- TASK DIRECTIONS
Your job is to set down the stretch of entries that opens with the line containing "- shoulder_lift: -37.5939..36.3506" and closes with the line containing "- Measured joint". Keep both end lines, copy each exactly, and add nothing.

- ENTRIES SHOWN
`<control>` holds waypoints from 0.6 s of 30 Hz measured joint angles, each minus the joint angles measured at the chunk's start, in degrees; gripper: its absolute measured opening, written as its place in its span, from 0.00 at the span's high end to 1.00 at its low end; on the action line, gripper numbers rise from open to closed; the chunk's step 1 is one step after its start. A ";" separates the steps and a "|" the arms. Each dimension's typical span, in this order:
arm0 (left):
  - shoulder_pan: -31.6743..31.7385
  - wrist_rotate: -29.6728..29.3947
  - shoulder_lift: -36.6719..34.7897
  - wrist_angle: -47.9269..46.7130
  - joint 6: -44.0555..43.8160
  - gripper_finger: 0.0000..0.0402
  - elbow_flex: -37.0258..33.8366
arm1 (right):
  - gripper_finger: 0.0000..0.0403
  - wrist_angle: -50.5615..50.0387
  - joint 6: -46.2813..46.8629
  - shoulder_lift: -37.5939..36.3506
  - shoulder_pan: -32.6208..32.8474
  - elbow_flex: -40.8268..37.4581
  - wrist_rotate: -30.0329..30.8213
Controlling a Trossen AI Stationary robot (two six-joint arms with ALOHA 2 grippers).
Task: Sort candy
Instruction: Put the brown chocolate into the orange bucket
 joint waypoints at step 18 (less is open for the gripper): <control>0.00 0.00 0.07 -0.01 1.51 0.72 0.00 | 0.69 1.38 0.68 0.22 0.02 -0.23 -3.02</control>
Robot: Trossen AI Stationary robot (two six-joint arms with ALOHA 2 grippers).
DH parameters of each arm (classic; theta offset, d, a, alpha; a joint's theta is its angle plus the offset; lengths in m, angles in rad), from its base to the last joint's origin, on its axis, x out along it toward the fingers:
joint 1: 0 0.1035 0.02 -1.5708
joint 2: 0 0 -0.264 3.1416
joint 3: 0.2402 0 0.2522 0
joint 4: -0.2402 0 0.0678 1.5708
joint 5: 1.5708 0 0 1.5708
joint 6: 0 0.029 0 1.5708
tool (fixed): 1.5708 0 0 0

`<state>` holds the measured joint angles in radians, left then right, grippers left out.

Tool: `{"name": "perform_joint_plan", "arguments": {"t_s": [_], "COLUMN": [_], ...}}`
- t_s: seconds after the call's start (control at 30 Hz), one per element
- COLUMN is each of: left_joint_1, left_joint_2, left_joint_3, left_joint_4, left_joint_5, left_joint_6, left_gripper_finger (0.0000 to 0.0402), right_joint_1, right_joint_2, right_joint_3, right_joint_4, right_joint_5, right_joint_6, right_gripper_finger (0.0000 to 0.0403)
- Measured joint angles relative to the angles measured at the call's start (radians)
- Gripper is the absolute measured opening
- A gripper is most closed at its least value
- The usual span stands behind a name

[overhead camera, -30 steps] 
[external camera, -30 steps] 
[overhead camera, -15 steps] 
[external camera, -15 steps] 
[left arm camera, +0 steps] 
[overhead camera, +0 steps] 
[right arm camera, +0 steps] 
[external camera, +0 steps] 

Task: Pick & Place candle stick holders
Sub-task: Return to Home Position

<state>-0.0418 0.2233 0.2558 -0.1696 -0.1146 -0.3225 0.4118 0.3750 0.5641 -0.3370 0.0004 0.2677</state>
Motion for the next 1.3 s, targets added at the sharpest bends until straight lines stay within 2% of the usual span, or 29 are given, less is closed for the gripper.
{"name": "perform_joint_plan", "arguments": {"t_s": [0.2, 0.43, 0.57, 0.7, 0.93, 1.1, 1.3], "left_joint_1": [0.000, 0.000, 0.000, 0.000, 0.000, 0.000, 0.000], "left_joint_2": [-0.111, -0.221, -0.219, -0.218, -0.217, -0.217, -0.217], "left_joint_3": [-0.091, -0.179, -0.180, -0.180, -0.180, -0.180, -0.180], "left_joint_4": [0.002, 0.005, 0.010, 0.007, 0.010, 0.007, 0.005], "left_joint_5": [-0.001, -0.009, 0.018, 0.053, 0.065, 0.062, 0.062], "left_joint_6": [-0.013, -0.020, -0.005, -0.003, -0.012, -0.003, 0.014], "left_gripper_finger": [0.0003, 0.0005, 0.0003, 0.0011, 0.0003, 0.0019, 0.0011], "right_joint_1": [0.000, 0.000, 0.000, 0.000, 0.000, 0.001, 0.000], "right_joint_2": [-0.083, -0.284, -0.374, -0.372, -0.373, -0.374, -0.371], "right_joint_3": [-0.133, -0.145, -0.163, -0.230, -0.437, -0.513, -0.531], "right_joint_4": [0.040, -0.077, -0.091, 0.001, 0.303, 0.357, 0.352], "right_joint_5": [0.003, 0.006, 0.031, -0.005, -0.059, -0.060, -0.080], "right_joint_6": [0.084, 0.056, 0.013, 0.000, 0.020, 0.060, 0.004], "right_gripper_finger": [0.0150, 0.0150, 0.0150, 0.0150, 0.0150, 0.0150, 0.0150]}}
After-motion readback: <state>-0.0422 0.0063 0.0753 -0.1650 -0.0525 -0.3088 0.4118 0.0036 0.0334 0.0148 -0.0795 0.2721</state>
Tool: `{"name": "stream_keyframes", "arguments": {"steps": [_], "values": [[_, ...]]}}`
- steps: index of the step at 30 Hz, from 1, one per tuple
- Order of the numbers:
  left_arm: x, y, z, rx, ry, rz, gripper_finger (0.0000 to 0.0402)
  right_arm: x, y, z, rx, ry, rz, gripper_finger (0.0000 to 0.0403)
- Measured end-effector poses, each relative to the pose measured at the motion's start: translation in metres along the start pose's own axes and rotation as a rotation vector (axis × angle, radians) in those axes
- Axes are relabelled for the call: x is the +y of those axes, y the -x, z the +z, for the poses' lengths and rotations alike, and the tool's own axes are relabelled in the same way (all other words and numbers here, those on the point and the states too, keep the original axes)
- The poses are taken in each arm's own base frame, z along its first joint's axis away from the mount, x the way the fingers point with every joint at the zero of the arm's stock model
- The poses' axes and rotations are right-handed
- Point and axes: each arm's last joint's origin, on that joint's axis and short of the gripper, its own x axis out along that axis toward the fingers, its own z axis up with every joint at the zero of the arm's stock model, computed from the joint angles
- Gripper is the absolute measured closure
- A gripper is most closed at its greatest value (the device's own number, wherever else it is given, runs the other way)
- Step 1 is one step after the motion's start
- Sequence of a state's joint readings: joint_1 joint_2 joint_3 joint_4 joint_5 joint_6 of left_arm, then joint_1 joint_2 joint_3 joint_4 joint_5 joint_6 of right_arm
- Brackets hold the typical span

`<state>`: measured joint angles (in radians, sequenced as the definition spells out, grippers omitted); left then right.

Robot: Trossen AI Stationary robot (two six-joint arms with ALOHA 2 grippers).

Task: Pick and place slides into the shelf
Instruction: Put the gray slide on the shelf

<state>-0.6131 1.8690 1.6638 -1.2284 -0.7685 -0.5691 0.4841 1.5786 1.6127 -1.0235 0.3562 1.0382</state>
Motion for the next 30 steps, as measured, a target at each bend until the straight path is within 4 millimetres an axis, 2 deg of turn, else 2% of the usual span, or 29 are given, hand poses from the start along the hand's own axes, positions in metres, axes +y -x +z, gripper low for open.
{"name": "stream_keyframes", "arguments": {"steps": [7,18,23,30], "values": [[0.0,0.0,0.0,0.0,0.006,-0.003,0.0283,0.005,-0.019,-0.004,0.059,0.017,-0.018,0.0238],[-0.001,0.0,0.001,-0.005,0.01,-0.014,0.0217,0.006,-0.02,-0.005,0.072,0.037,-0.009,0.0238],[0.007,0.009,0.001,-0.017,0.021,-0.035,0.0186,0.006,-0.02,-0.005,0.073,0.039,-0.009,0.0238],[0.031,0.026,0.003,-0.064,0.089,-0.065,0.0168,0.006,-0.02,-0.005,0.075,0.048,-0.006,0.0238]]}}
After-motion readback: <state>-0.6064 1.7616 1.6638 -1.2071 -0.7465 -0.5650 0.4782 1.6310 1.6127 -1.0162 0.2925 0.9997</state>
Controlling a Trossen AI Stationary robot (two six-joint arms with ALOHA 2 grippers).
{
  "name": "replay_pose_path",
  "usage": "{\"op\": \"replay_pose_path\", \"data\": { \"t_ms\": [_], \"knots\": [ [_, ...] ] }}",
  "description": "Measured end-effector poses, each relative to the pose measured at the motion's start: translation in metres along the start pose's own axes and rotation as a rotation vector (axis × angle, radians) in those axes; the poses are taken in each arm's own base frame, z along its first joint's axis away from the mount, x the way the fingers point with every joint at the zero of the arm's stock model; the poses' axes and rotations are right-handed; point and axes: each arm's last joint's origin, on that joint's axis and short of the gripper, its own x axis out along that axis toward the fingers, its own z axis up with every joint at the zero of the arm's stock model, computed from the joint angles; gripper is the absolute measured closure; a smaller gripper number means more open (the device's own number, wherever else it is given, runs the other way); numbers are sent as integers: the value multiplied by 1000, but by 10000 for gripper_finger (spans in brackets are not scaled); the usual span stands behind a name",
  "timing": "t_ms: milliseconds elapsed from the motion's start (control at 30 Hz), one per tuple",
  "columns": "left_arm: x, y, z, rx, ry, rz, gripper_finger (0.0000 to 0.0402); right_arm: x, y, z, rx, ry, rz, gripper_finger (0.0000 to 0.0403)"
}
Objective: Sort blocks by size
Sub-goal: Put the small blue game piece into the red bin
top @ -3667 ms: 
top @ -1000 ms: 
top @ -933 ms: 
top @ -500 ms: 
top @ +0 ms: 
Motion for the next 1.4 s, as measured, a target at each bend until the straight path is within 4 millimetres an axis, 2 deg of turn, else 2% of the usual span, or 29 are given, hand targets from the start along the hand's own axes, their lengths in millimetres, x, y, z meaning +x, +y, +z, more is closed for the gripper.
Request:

- EXERCISE RESPONSE
  - shoulder_lift: -37.5939..36.3506
  - shoulder_pan: -32.6208..32.8474
  - elbow_flex: -40.8268..37.4581
  - wrist_rotate: -30.0329..30.8213
Controlling a Trossen AI Stationary robot (two six-joint arms with ALOHA 2 grippers).
Task: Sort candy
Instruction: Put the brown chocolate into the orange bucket
 joint waypoints at step 18 (less is open for the gripper): <control>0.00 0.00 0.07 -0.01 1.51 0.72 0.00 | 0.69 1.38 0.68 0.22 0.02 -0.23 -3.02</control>
Robot: Trossen AI Stationary robot (two six-joint arms with ALOHA 2 grippers).
DH parameters of each arm (classic; theta offset, d, a, alpha; a joint's theta is its angle plus the offset; lengths in m, angles in rad), from its base to the last joint's origin, on its axis, x out along it toward the fingers:
joint 1: 0 0.1035 0.02 -1.5708
joint 2: 0 0 -0.264 3.1416
joint 3: 0.2402 0 0.2522 0
joint 4: -0.2402 0 0.0678 1.5708
joint 5: 1.5708 0 0 1.5708
joint 6: 0 0.029 0 1.5708
tool (fixed): 1.5708 0 0 0

`<state>` holds the measured joint angles in radians, left then right, grippers left out.

Tool: `{"name": "perform_joint_plan", "arguments": {"t_s": [_], "COLUMN": [_], ...}}`
- t_s: seconds after the call's start (control at 30 Hz), one per element
- COLUMN is each of: left_joint_1, left_joint_2, left_joint_3, left_joint_4, left_joint_5, left_joint_6, left_gripper_finger (0.0000 to 0.0402), right_joint_1, right_joint_2, right_joint_3, right_joint_4, right_joint_5, right_joint_6, right_gripper_finger (0.0000 to 0.0403)
- Measured joint angles relative to the angles measured at the call's start (radians)

There is no more to the exercise.